* What the task asks
Across the entries below, how many lines contain the string "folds"? Give only the count.
Top of Data extract
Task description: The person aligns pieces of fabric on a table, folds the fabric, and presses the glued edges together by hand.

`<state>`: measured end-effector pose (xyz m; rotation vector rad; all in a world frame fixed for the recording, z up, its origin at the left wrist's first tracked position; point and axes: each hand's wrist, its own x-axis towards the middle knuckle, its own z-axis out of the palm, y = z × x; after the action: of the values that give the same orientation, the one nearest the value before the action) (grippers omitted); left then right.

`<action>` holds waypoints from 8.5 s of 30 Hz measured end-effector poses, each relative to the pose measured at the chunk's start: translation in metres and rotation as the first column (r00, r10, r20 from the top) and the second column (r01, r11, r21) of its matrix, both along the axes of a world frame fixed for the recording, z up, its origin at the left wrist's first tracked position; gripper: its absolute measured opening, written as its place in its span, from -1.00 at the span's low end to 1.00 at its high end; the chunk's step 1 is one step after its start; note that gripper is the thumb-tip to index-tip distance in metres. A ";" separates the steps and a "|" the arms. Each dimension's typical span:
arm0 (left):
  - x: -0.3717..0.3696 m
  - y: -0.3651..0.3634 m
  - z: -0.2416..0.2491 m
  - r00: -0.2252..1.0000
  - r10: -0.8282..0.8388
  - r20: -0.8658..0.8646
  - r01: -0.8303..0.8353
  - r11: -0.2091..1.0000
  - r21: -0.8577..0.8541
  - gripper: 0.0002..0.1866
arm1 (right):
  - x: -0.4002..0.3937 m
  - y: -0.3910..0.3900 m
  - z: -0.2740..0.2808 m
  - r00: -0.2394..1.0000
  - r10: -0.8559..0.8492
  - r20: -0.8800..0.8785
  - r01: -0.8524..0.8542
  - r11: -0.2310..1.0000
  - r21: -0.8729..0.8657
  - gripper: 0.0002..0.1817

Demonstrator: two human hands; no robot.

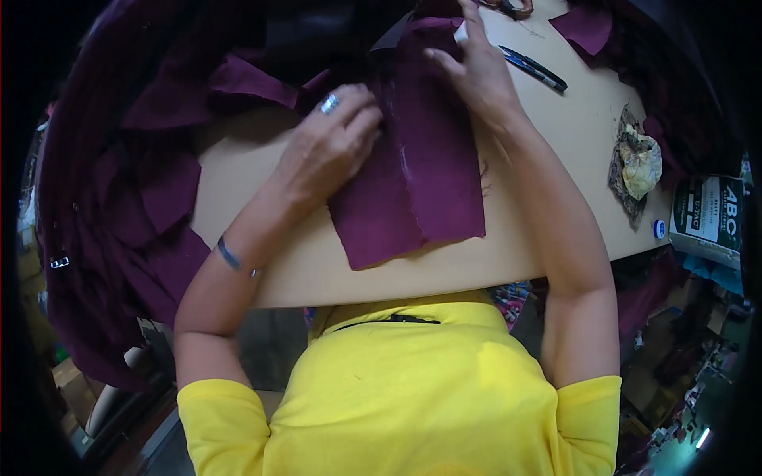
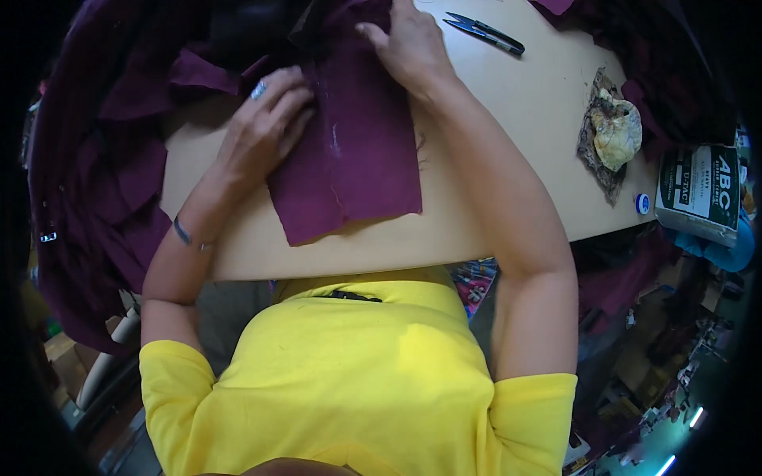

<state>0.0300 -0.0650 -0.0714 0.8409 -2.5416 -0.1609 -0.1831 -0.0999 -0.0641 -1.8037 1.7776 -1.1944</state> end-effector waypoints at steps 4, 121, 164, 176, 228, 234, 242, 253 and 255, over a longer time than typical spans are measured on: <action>-0.001 0.035 0.001 0.980 -0.175 -0.099 0.187 0.973 0.133 -0.69 | -0.008 0.056 -0.002 0.988 0.068 -0.137 -0.062 0.997 0.049 -0.15; -0.020 0.038 -0.001 0.986 -0.164 -0.027 0.165 0.983 0.077 -0.54 | -0.004 0.167 -0.009 0.707 0.331 -0.625 -0.598 0.751 -0.279 -0.47; -0.021 0.040 0.004 0.970 -0.240 0.031 0.238 0.970 0.048 -0.46 | -0.023 0.100 -0.005 0.980 0.029 -0.198 -0.024 0.999 0.027 -0.28; -0.016 0.046 0.004 0.938 -0.314 0.149 0.308 0.949 0.065 -0.50 | -0.026 0.098 -0.019 0.973 0.061 -0.223 -0.099 0.981 -0.166 -0.26; -0.026 0.009 0.006 0.984 -0.170 0.046 0.172 0.984 -0.041 -0.58 | -0.027 0.044 -0.023 0.994 -0.007 -0.112 -0.015 0.981 -0.192 -0.30; -0.024 0.003 0.002 0.969 -0.247 0.004 0.246 0.968 -0.046 -0.62 | -0.028 0.045 -0.019 0.993 -0.001 -0.121 -0.015 0.992 -0.127 -0.33; -0.026 0.005 0.004 0.983 -0.181 -0.037 0.182 0.983 0.020 -0.65 | -0.029 0.050 -0.022 0.999 -0.040 -0.016 0.038 0.994 -0.101 -0.30; -0.029 0.007 0.007 0.989 -0.140 -0.039 0.142 0.988 0.054 -0.66 | -0.069 0.148 0.034 0.667 0.134 0.733 -0.369 0.914 0.169 -0.51; -0.029 0.006 0.005 0.989 -0.143 -0.033 0.144 0.989 0.038 -0.65 | -0.081 0.176 0.037 0.469 0.200 0.860 -0.571 0.812 0.122 -0.59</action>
<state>0.0006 -0.0593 -0.0663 0.6651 -2.5780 -0.2684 -0.2638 0.0760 -0.0271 -1.0109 0.8628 -1.0826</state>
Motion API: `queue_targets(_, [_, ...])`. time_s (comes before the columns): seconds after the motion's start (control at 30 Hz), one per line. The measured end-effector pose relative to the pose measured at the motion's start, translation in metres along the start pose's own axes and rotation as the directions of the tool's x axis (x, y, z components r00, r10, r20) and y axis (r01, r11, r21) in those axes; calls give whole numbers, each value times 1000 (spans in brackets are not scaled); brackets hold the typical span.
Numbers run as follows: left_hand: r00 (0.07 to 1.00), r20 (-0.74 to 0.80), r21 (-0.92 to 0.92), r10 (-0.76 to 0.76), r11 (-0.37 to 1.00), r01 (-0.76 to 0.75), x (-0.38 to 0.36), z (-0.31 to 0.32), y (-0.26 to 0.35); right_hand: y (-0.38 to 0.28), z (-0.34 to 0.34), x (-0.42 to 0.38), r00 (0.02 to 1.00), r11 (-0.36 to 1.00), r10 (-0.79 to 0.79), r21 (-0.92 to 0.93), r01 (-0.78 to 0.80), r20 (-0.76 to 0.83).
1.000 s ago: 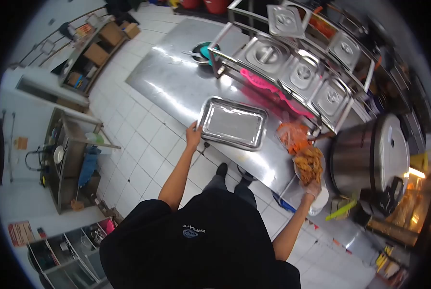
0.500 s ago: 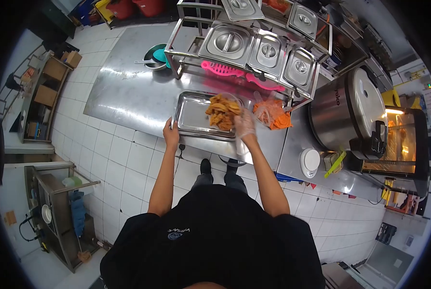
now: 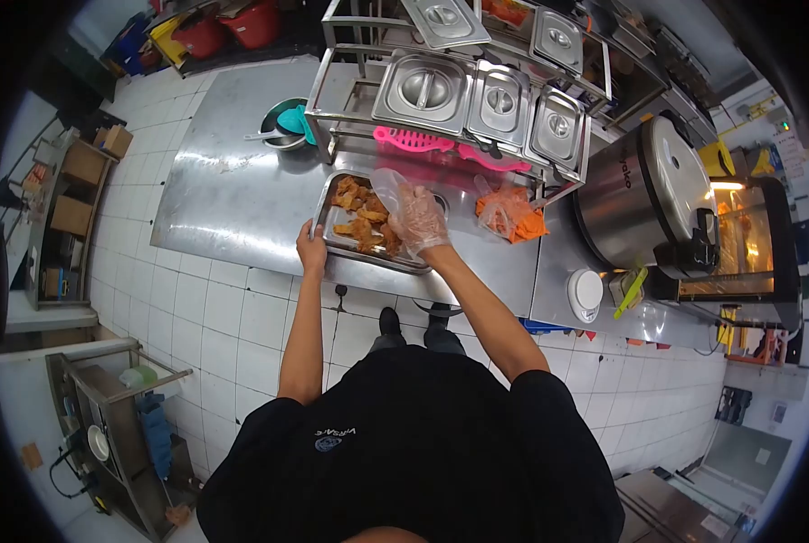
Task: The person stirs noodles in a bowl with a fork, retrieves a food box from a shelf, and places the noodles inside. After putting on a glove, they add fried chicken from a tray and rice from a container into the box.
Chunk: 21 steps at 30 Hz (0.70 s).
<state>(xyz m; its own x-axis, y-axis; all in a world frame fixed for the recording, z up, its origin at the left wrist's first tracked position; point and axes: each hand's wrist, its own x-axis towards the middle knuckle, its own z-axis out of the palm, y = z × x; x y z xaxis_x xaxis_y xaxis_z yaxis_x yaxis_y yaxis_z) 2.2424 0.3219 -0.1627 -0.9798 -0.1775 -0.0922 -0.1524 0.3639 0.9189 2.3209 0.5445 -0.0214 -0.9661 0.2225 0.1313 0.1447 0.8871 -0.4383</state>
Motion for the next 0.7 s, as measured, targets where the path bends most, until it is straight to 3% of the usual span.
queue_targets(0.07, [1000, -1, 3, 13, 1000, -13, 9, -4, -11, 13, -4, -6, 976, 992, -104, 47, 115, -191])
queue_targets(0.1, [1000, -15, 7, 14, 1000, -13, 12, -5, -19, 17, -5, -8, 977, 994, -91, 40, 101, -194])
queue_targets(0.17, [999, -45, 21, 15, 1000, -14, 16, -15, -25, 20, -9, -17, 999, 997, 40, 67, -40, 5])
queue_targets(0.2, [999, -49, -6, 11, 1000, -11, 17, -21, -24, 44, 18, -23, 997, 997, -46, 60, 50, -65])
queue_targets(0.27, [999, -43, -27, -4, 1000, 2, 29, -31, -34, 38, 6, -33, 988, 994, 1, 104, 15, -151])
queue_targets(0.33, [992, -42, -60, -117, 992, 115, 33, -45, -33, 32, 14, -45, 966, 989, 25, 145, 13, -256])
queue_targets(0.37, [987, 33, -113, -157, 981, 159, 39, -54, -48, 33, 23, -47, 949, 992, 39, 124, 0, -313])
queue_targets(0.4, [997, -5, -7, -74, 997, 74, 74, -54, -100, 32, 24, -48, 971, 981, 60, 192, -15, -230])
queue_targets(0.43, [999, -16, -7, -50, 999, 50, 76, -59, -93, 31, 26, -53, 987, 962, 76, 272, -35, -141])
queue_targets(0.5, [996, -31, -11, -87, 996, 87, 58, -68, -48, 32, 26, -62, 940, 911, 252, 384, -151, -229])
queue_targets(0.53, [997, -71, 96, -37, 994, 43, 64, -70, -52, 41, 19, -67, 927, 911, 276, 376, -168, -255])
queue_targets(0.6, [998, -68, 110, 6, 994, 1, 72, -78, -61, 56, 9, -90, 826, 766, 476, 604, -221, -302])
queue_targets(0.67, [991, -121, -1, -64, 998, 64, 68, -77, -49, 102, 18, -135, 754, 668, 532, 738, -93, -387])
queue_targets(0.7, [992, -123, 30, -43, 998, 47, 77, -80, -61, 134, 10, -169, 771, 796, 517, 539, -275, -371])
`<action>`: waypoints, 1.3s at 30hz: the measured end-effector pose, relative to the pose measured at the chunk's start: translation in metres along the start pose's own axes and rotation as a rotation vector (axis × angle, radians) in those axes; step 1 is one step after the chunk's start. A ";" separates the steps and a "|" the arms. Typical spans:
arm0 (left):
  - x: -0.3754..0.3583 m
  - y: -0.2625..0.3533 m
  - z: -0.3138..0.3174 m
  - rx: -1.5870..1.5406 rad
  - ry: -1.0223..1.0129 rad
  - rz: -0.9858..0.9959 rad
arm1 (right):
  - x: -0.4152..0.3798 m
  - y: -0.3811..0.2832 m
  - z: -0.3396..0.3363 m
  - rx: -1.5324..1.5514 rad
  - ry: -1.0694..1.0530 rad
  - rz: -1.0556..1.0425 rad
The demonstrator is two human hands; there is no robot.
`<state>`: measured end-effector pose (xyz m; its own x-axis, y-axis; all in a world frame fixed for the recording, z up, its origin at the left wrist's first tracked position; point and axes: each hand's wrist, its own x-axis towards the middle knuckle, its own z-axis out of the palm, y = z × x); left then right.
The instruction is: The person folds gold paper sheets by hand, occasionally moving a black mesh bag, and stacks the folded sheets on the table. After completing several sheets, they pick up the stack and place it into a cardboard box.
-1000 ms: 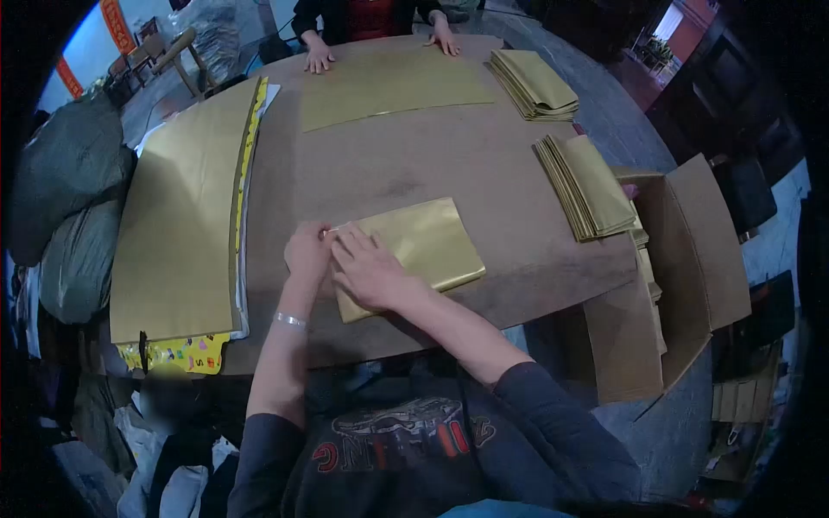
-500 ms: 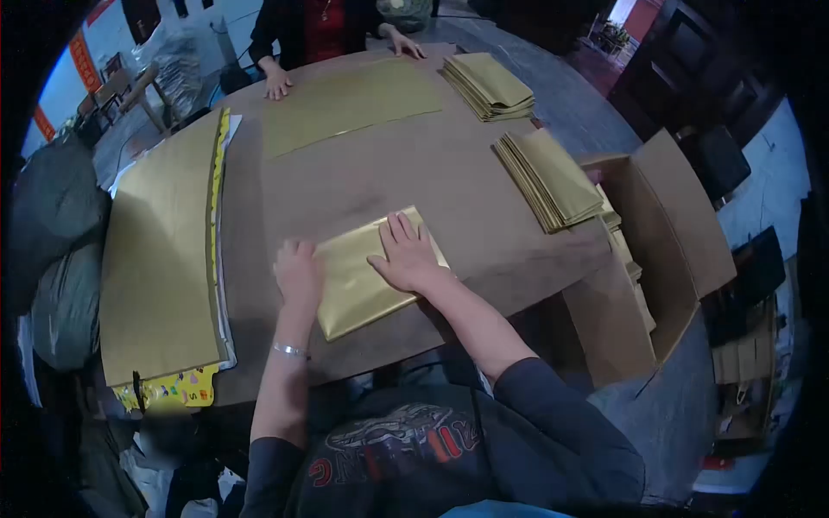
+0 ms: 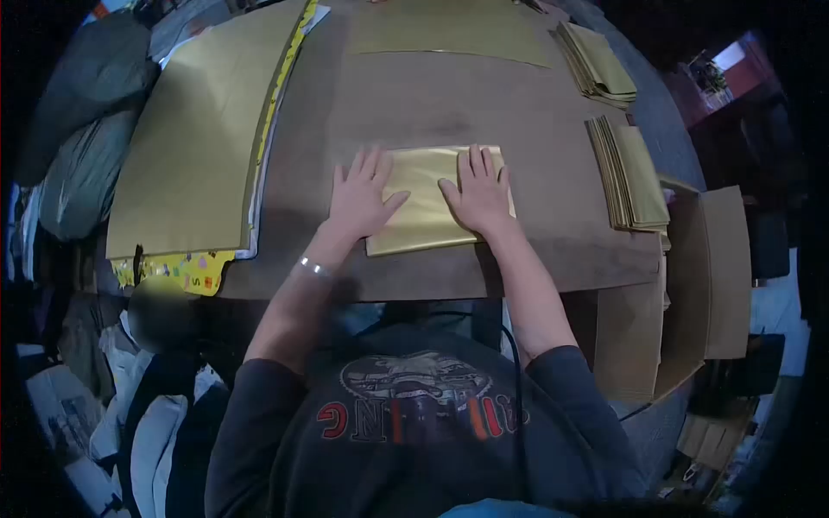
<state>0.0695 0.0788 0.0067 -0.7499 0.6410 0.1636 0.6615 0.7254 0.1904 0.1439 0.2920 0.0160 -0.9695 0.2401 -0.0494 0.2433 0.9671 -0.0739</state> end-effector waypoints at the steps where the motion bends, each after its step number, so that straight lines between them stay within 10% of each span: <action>1: 0.001 -0.001 -0.005 -0.001 -0.006 -0.023 | 0.000 -0.001 -0.003 0.000 -0.013 -0.020; 10: -0.001 -0.069 0.003 0.059 0.118 -0.347 | 0.004 0.003 0.011 0.006 0.031 -0.008; 14: -0.037 -0.061 -0.010 -0.329 0.381 -0.143 | 0.006 0.002 0.010 -0.030 0.002 0.006; 30: -0.080 0.012 -0.015 -0.164 0.016 0.048 | -0.002 -0.021 -0.002 -0.013 -0.042 0.012; 39: -0.078 0.015 -0.010 -0.093 0.021 0.014 | -0.044 -0.085 0.018 0.378 0.131 -0.354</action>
<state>0.1376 0.0367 0.0064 -0.7411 0.6449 0.1867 0.6696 0.6891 0.2772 0.1660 0.1975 0.0060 -0.9839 -0.0634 0.1669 -0.1289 0.8990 -0.4186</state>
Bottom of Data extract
* Output below
2